The problem
With the string "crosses" as the filter, copy each matching line from the records.

Items listed in a dataset

== Segment start ==

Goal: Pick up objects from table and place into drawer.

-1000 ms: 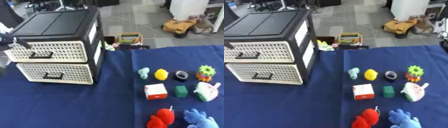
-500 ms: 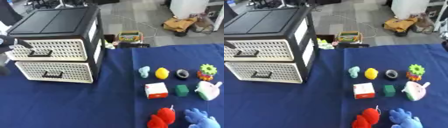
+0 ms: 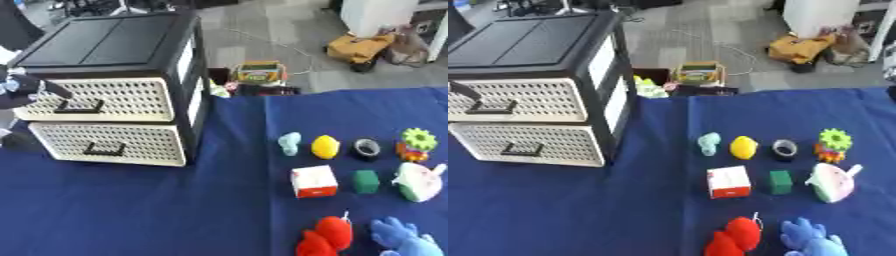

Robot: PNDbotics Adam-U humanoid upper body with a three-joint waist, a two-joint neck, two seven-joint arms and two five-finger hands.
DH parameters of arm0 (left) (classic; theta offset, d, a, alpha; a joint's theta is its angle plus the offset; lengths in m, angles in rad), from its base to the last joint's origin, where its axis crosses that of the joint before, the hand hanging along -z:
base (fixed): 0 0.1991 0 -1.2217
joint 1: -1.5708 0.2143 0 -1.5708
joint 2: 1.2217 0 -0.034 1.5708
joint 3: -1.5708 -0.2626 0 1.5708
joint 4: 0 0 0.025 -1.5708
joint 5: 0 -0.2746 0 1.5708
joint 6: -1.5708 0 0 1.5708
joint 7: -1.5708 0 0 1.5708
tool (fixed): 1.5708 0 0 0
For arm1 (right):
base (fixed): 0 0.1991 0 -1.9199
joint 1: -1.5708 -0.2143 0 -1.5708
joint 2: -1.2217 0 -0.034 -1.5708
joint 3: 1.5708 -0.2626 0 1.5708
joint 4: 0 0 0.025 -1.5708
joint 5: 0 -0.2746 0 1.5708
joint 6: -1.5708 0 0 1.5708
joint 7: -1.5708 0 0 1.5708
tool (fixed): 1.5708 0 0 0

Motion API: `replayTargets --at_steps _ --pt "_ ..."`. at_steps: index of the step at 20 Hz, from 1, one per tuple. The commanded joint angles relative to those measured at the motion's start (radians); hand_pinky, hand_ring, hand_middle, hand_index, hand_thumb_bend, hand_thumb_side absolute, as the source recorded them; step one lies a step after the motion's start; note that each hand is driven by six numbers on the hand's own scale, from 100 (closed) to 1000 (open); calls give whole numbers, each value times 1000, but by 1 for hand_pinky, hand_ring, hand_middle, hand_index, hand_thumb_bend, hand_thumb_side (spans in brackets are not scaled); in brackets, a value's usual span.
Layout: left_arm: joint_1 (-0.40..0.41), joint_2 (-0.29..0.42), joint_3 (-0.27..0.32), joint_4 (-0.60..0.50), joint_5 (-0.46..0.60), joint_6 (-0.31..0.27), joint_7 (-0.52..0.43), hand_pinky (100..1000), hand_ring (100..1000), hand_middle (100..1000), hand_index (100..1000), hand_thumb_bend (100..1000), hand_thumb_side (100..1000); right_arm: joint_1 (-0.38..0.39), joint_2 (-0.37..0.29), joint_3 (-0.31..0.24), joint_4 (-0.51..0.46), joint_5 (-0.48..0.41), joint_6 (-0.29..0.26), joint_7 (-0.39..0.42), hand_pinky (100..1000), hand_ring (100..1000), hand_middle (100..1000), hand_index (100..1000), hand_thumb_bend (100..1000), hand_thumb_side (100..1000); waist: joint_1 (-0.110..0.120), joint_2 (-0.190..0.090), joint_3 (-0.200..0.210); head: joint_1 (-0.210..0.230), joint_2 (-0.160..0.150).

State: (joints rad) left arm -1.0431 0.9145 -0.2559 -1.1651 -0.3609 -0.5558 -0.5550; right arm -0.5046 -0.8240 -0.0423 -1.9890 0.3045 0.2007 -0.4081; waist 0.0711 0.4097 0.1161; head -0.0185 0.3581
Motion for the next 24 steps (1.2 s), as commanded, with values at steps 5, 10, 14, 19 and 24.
replayTargets --at_steps 5,10,14,19,24 --pt "-35 8 33 29 -39 -351 -352 100 100 100 878 872 1000 -10 -29 -13 -11 -8 1 -5 739 655 538 759 100 840 -3 -13 -7 9 -19" --pt "-46 -8 38 52 -62 -351 -352 100 100 100 875 867 1000 -8 -28 -13 -11 -9 1 -6 739 654 537 758 100 841 -3 -6 -13 12 -25" --pt "-52 -18 34 60 -85 -351 -352 100 100 100 874 872 1000 -7 -26 -14 -11 -9 2 -7 739 654 535 758 100 843 -4 -1 -16 13 -28" --pt "-57 -27 41 72 -117 -351 -352 100 100 100 887 870 1000 -7 -25 -15 -11 -11 2 -7 739 653 534 758 100 844 -5 4 -18 15 -30" --pt "-61 -34 48 88 -156 -351 -336 100 100 100 897 865 1000 -5 -22 -13 -11 -12 3 -4 739 651 531 756 100 845 -5 8 -21 18 -35"
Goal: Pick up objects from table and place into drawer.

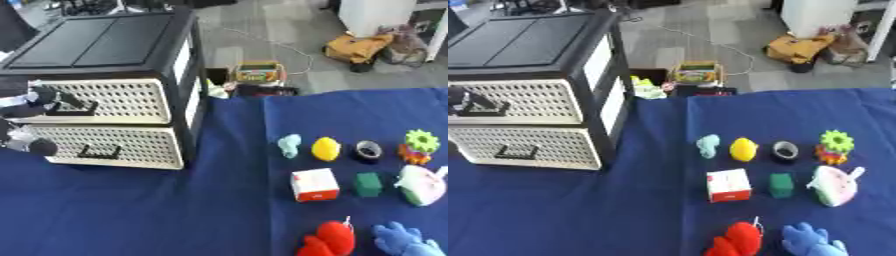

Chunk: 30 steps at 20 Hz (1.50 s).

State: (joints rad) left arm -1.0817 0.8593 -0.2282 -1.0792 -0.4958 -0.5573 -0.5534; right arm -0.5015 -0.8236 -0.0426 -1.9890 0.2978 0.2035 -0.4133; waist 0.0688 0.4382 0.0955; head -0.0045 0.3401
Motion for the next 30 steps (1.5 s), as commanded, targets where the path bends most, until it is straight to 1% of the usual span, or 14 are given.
replayTargets --at_steps 1,8,15,18,21,22,24,30 --pt "-23 20 23 7 -31 -350 -329 100 100 100 899 859 1000 -7 -22 -13 -11 -6 1 2 739 651 530 756 100 845 -2 -20 -1 4 -18" --pt "-33 14 38 36 -103 -350 -248 100 100 100 901 859 1000 -2 -20 -13 -11 -6 4 3 739 650 529 753 100 848 -4 -15 1 6 -23" --pt "-33 8 20 43 -192 -350 -195 100 100 100 843 886 1000 1 -17 -14 -11 -5 6 6 741 650 528 755 100 849 -5 -10 -1 9 -18" --pt "-31 4 11 44 -231 -350 -170 100 100 100 813 885 1000 2 -15 -14 -11 -6 6 6 741 650 527 755 100 850 -4 -10 -1 11 -17" --pt "-29 1 1 46 -262 -350 -144 100 100 100 808 885 1000 3 -14 -14 -11 -5 6 6 741 650 527 755 100 849 -4 -9 -2 11 -17" --pt "-29 0 -1 47 -270 -350 -135 100 100 100 782 879 1000 3 -14 -15 -11 -5 7 6 741 650 527 755 100 849 -4 -10 -2 12 -16" --pt "-29 -4 -8 47 -292 -350 -120 100 100 100 761 879 1000 7 -11 -17 -11 -6 8 5 742 650 526 755 100 850 -4 -11 -3 15 -13" --pt "-22 -3 -14 55 -367 -350 -53 100 100 100 738 875 1000 11 -12 -20 -11 -7 7 0 742 651 526 755 100 849 -2 -13 -3 16 -11"
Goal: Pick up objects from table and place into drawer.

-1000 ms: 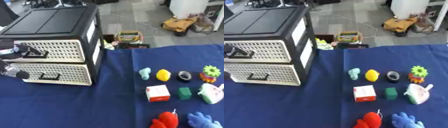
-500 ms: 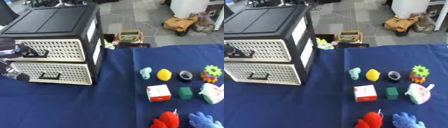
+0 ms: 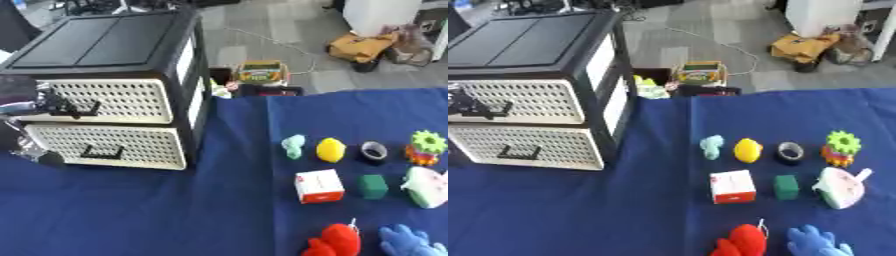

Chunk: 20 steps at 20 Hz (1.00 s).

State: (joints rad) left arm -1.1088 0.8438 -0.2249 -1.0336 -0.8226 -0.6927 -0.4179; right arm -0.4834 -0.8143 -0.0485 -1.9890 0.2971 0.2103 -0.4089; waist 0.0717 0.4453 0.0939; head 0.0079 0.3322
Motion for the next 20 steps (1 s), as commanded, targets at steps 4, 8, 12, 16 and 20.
replayTargets --at_steps 4,8,12,16,20 --pt "22 22 -24 4 -79 -214 -132 100 100 100 741 867 1000 -4 -20 -14 -11 -6 0 -4 743 651 526 755 100 849 -4 -21 2 2 1" --pt "51 45 -30 -15 -108 -214 -72 100 100 100 740 877 1000 -3 -20 -14 -11 -7 0 -4 743 652 526 756 100 850 -4 -22 6 2 2" --pt "78 65 -37 -32 -132 -214 -12 100 100 100 740 854 1000 -3 -19 -15 -11 -7 0 -4 744 652 525 756 100 848 -6 -23 9 3 3" --pt "94 79 -45 -46 -154 -214 41 100 100 100 743 843 1000 0 -17 -15 -11 -7 0 -2 744 652 525 756 100 849 -7 -26 13 5 5" --pt "111 90 -56 -49 -157 -214 83 100 100 100 729 820 1000 3 -15 -16 -11 -7 1 0 744 652 524 756 100 849 -7 -28 19 6 8"
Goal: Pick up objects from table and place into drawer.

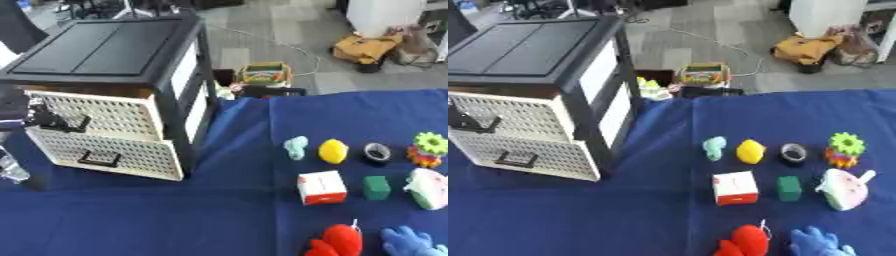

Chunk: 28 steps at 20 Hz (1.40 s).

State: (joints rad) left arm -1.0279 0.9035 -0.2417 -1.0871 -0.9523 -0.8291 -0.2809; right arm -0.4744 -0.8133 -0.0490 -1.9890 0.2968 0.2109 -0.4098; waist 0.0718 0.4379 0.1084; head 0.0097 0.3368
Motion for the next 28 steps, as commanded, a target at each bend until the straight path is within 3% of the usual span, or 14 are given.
replayTargets --at_steps 1,11,23,28 --pt "35 32 -42 6 -24 -78 -50 100 100 100 729 820 1000 -5 -16 -16 -11 -7 0 1 744 652 524 756 100 849 -7 -20 5 4 4" --pt "70 53 -41 -1 94 -78 -40 100 100 100 722 726 1000 -6 -11 -16 -11 -9 -2 3 745 653 523 757 100 848 -9 -22 11 2 3" --pt "61 48 -28 15 275 -78 -101 100 100 100 713 613 1000 -2 -6 -17 -11 -8 -2 7 747 653 522 757 100 846 -7 -24 13 8 6" --pt "72 55 -17 16 331 -78 -136 100 100 100 718 608 1000 -7 -3 -15 -11 -14 -10 8 747 653 521 757 100 846 -11 -24 13 60 -13"
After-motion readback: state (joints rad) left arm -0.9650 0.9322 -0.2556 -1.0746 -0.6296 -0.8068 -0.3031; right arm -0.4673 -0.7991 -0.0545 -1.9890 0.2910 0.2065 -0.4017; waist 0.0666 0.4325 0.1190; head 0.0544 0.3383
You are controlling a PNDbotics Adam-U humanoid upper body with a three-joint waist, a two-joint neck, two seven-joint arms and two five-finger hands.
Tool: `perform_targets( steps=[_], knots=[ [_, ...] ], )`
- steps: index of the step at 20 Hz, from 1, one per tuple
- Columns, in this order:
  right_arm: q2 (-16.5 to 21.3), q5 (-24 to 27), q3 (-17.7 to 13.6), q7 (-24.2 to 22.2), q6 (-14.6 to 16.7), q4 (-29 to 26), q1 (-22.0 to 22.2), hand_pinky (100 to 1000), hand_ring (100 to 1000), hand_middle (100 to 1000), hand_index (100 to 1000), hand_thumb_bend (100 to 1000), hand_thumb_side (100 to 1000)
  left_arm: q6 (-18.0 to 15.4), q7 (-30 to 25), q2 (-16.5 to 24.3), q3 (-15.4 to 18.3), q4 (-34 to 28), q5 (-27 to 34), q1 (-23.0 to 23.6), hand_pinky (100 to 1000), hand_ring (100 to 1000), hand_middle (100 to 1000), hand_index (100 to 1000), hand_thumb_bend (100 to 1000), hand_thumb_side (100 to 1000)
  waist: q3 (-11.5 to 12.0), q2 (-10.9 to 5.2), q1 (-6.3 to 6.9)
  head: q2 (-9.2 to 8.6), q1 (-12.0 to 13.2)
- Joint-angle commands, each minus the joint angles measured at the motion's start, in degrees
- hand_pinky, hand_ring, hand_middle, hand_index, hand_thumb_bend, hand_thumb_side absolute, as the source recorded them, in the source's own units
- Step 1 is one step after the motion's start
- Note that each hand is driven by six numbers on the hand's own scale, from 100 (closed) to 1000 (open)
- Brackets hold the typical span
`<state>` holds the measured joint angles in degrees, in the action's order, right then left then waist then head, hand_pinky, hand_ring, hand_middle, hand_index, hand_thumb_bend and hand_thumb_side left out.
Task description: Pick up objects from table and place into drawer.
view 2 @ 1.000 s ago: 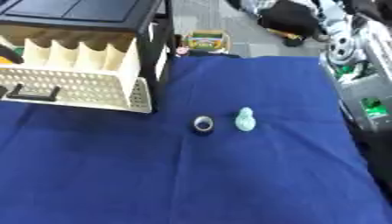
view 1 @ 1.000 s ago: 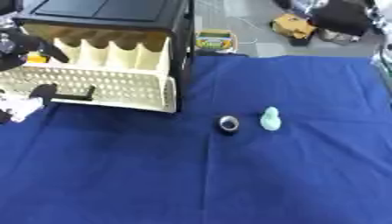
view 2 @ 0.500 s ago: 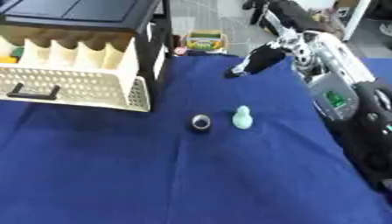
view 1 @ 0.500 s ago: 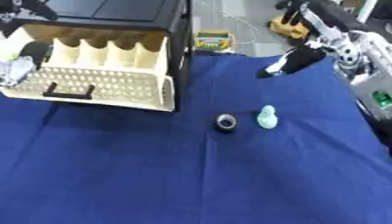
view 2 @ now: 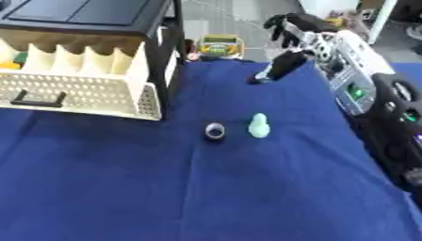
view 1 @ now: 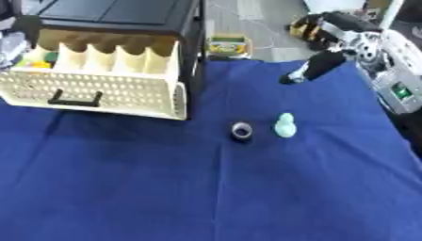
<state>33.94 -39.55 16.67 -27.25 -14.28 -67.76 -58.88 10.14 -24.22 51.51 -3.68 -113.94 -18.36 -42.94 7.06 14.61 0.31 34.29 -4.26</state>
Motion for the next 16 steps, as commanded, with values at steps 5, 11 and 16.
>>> perform_targets(
  steps=[5, 11, 16],
  knots=[
    [0.7, 1.0, 0.4, -6.4, 1.3, 2.6, -1.3, 636, 706, 763, 916, 645, 203, 2.0, 6.5, 0.4, 1.6, -0.7, 4.1, -0.4, 100, 100, 100, 815, 100, 605, 0.0, -1.51, 0.08, 0.49, -0.4],
    [1.2, 2.5, 1.7, -11.9, 2.0, 2.7, -0.7, 625, 711, 736, 913, 656, 174, 2.6, 9.6, 0.1, 1.0, -0.7, 5.8, -0.3, 100, 100, 100, 805, 100, 607, -0.1, -1.48, -0.16, 0.54, -0.5],
    [2.2, 2.8, 2.2, -16.5, 1.3, -0.6, -0.1, 588, 686, 701, 878, 620, 176, 3.1, 9.7, -0.1, 1.0, -0.7, 6.1, 0.0, 100, 100, 100, 795, 100, 615, -0.6, -1.42, -0.38, 0.42, -0.5]
  ],
)
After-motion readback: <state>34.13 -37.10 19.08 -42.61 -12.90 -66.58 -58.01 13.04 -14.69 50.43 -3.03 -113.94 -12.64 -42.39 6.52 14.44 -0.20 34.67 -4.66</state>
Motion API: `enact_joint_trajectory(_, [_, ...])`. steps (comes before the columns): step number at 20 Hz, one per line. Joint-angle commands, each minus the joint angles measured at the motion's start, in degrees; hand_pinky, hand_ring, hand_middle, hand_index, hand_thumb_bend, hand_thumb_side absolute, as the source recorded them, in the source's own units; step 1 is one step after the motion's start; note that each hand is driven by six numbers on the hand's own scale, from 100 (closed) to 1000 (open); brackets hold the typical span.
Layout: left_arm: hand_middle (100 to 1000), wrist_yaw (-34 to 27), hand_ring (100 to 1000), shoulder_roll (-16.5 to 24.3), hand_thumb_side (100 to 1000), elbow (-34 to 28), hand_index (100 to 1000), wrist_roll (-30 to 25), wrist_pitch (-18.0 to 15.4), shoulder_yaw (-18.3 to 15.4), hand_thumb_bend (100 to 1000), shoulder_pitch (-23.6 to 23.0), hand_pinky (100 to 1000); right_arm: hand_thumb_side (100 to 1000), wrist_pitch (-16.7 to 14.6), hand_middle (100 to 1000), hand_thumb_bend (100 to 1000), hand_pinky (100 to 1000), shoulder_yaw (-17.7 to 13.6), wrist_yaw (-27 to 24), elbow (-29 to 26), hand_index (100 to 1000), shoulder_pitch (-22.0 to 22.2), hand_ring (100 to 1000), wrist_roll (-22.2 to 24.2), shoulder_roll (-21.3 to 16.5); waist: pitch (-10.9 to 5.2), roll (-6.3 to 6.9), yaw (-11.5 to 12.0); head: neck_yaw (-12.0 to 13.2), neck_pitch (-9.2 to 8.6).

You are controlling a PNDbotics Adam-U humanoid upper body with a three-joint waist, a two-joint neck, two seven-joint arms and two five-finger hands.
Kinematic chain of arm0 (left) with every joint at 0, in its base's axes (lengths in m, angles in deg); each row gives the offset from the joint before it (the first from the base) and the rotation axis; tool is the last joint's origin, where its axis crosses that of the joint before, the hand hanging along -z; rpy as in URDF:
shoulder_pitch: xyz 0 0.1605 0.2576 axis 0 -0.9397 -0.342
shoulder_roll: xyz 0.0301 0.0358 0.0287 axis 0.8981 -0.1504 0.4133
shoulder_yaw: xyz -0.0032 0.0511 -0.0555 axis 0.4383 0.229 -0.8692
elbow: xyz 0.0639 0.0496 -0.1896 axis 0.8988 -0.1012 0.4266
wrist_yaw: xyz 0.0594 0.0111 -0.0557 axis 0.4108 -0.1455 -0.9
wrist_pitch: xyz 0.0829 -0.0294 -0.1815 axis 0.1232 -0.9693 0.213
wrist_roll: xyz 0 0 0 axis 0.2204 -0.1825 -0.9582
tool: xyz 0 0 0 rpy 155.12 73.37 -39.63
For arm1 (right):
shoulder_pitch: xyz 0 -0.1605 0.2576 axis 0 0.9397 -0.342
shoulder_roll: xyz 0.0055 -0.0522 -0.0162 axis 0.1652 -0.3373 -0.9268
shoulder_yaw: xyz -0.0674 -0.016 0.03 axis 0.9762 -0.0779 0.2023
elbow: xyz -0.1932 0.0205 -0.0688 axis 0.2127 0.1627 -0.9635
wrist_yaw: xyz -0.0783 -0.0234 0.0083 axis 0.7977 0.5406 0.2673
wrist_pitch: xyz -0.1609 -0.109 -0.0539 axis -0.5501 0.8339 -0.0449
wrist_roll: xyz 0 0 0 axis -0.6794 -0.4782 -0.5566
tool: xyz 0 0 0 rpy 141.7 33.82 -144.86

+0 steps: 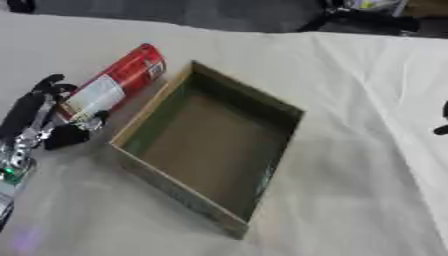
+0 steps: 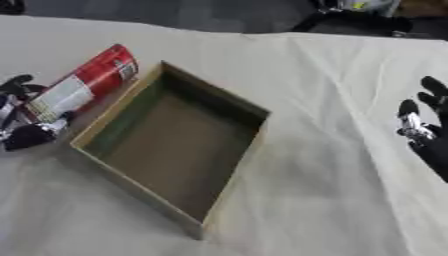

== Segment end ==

Solution below
DH parameters of arm0 (left) (classic; theta offset, d, a, alpha; a joint's theta is its angle plus the offset; lengths in m, angles in rad), from its base to the last joint's origin, where its axis crosses that of the joint before, the hand hanging along -z:
Kinematic chain of arm0 (left) with every joint at 0, in its base's axes (lengths in m, angles in deg); each row gives the offset from the joint before it (the first from the base) and the rotation axis; tool is the last joint's origin, where its axis crosses that of the joint before, the hand hanging along -z; rpy as in URDF:

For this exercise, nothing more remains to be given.